To attract innovation, the DoD is shifting its procurement process. Instead of issuing rigid, 300-page requirement documents that favor incumbents, it now defines a problem and asks companies to propose their own novel solutions.
The DoD's critical tech priorities, like hypersonics and directed energy, focus on scaling. The goal is to transform expensive, "exquisite" systems into cheaper, mass-producible assets, shifting the cost-benefit analysis of modern warfare.
Emil Michael warns defense tech founders that a prototype is not enough. The Department of War requires a credible plan for mass production. Startups must prove they have mastered the "skilled manufacturing piece" to win large contracts.
US Under Secretary of War Emil Michael reveals that the procurement system was so broken that SpaceX, Anduril, and Palantir all had to sue the Department of War to secure their first contracts, a barrier he is now working to eliminate.

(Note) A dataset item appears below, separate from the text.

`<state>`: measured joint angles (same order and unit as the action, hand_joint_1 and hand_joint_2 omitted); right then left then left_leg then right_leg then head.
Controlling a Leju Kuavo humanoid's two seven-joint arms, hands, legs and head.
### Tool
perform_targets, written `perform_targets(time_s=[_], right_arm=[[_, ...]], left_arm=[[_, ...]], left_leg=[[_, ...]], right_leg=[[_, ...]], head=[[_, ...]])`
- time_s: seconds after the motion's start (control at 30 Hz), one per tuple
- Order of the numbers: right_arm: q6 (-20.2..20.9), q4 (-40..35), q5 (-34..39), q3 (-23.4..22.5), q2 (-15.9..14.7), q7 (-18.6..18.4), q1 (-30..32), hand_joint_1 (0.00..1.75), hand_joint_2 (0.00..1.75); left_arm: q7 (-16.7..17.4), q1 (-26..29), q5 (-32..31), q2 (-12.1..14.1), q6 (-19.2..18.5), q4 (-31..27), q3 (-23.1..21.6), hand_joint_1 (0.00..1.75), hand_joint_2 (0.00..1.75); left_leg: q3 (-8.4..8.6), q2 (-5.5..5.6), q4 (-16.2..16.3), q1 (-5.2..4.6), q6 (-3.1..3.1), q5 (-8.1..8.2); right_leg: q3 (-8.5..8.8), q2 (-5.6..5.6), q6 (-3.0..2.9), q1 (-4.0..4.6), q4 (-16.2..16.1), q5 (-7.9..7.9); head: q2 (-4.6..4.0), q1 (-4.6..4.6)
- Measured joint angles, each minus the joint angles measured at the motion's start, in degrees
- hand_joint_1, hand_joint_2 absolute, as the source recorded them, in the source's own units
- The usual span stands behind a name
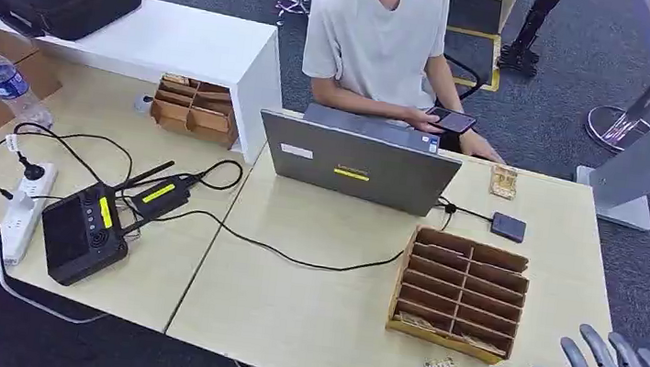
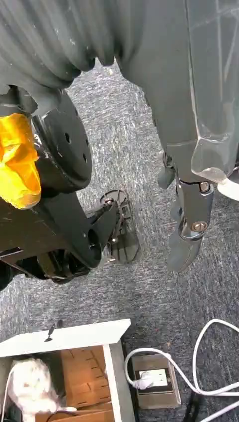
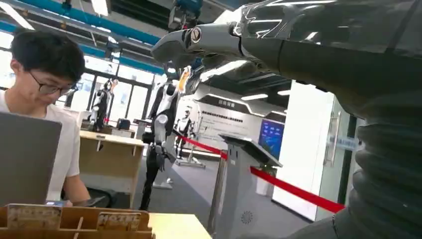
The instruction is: Pass the card to the sensor for recognition and then transmit it.
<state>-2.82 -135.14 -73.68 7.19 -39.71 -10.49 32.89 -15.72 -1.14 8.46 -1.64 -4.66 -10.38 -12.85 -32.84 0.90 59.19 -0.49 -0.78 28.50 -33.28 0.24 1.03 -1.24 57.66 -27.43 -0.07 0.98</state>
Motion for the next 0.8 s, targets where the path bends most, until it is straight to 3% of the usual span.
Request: perform_targets(time_s=[0.17,0.5,0.8], right_arm=[[1.62,2.36,2.36,5.19,-0.09,-1.42,-2.64,0.0,1.75],[2.34,15.11,7.23,16.83,1.69,-0.85,-12.18,0.0,1.75],[2.18,20.46,7.69,20.76,4.11,-0.61,-15.55,0.0,1.75]], left_arm=[[0.0,-0.02,-0.22,-0.02,-0.15,0.0,0.0,0.0,1.75],[-0.02,-0.08,-1.01,-0.24,-0.68,0.0,0.0,0.0,1.75],[-0.02,-0.08,-1.11,-0.26,-0.68,0.0,0.0,0.0,1.75]], left_leg=[[0.01,-0.03,-0.01,0.02,0.0,0.0],[0.06,-0.08,0.0,0.01,0.0,-0.01],[0.05,-0.07,-0.01,0.01,0.01,0.0]], right_leg=[[0.0,0.02,0.0,0.02,0.0,0.0],[0.03,0.08,0.0,0.01,0.0,0.01],[0.02,0.08,-0.01,0.01,0.01,0.0]], head=[[0.0,0.0],[0.0,0.02],[0.0,0.02]])
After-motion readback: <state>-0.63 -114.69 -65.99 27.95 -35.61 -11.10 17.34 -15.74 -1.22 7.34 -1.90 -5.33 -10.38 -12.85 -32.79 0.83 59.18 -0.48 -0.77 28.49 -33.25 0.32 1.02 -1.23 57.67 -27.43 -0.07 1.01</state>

To attract Silicon Valley talent, the DoD is framing two-year government tours as a new form of national service for technologists. The goal is to make it a "badge of honor" that provides valuable experience and credibility upon returning to the private sector.
To create focus within its massive bureaucracy, the Department of War slashed its 14 "critical technology areas" to six. It now treats these priorities as action-oriented "sprints," borrowing a methodology directly from agile software development teams.
To prevent promising startups from failing from funding gaps—the "Valley of Death"—the DoD actively "crowds capital" around them. This stack includes rapid R&D contracts, manufacturing grants, and low-cost loans from a $200B lending authority.
The Department of War's top AI priority is "applied AI." It consciously avoids building its own foundation models, recognizing it cannot compete with private sector investment. Instead, its strategy is to adapt commercial AI for specific defense use cases.
The Department of War's secure "GenAI.mil" tool was developed in just 60 days by a tiger team of ex-Big Tech engineers. It achieved massive adoption, reaching one-third of the 3-million-person organization within a month of launch.